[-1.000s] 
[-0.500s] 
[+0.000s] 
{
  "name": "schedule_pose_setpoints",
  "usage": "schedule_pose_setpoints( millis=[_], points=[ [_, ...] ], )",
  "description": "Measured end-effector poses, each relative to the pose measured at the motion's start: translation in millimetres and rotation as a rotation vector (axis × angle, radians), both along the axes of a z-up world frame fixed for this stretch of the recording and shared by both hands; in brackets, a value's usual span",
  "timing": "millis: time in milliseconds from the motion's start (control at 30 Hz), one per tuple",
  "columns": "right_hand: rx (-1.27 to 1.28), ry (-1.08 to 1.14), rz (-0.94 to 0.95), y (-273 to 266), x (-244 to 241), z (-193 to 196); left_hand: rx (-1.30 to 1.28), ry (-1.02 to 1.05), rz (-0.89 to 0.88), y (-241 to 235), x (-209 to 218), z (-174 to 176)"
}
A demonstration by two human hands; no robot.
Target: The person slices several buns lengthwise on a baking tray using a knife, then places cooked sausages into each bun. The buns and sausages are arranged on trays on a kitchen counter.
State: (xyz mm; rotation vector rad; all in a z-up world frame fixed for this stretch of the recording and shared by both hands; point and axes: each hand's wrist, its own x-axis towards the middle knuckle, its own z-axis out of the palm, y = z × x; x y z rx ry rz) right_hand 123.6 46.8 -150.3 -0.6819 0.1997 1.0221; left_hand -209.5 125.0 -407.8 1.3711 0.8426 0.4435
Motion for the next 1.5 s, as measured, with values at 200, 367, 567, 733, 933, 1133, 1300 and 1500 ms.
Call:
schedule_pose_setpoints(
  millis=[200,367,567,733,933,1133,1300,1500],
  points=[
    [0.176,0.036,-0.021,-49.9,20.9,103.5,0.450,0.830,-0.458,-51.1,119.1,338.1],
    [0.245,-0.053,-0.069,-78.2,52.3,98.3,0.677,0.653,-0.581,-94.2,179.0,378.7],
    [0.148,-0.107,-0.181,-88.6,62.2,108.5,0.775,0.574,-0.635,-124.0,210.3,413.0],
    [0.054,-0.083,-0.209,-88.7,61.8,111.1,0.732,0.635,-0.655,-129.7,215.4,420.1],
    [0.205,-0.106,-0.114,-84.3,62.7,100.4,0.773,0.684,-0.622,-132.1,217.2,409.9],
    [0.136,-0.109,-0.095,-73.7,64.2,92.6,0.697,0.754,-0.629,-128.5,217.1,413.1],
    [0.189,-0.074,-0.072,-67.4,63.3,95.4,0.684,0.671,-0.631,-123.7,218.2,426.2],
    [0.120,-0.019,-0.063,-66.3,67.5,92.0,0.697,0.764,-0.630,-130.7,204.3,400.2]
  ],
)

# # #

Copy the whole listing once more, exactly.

[-1.000s] 
[-0.500s] 
[+0.000s] 
{
  "name": "schedule_pose_setpoints",
  "usage": "schedule_pose_setpoints( millis=[_], points=[ [_, ...] ], )",
  "description": "Measured end-effector poses, each relative to the pose measured at the motion's start: translation in millimetres and rotation as a rotation vector (axis × angle, radians), both along the axes of a z-up world frame fixed for this stretch of the recording and shared by both hands; in brackets, a value's usual span",
  "timing": "millis: time in milliseconds from the motion's start (control at 30 Hz), one per tuple",
  "columns": "right_hand: rx (-1.27 to 1.28), ry (-1.08 to 1.14), rz (-0.94 to 0.95), y (-273 to 266), x (-244 to 241), z (-193 to 196); left_hand: rx (-1.30 to 1.28), ry (-1.02 to 1.05), rz (-0.89 to 0.88), y (-241 to 235), x (-209 to 218), z (-174 to 176)"
}
A demonstration by two human hands; no robot.
Target: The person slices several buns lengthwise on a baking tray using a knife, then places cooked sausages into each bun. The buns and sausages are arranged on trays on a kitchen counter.
State: (xyz mm; rotation vector rad; all in a z-up world frame fixed for this stretch of the recording and shared by both hands; point and axes: each hand's wrist, its own x-axis towards the middle knuckle, its own z-axis out of the palm, y = z × x; x y z rx ry rz) right_hand 123.6 46.8 -150.3 -0.6819 0.1997 1.0221; left_hand -209.5 125.0 -407.8 1.3711 0.8426 0.4435
Motion for the next 1.5 s, as measured, with values at 200, 367, 567, 733, 933, 1133, 1300 and 1500 ms.
Call:
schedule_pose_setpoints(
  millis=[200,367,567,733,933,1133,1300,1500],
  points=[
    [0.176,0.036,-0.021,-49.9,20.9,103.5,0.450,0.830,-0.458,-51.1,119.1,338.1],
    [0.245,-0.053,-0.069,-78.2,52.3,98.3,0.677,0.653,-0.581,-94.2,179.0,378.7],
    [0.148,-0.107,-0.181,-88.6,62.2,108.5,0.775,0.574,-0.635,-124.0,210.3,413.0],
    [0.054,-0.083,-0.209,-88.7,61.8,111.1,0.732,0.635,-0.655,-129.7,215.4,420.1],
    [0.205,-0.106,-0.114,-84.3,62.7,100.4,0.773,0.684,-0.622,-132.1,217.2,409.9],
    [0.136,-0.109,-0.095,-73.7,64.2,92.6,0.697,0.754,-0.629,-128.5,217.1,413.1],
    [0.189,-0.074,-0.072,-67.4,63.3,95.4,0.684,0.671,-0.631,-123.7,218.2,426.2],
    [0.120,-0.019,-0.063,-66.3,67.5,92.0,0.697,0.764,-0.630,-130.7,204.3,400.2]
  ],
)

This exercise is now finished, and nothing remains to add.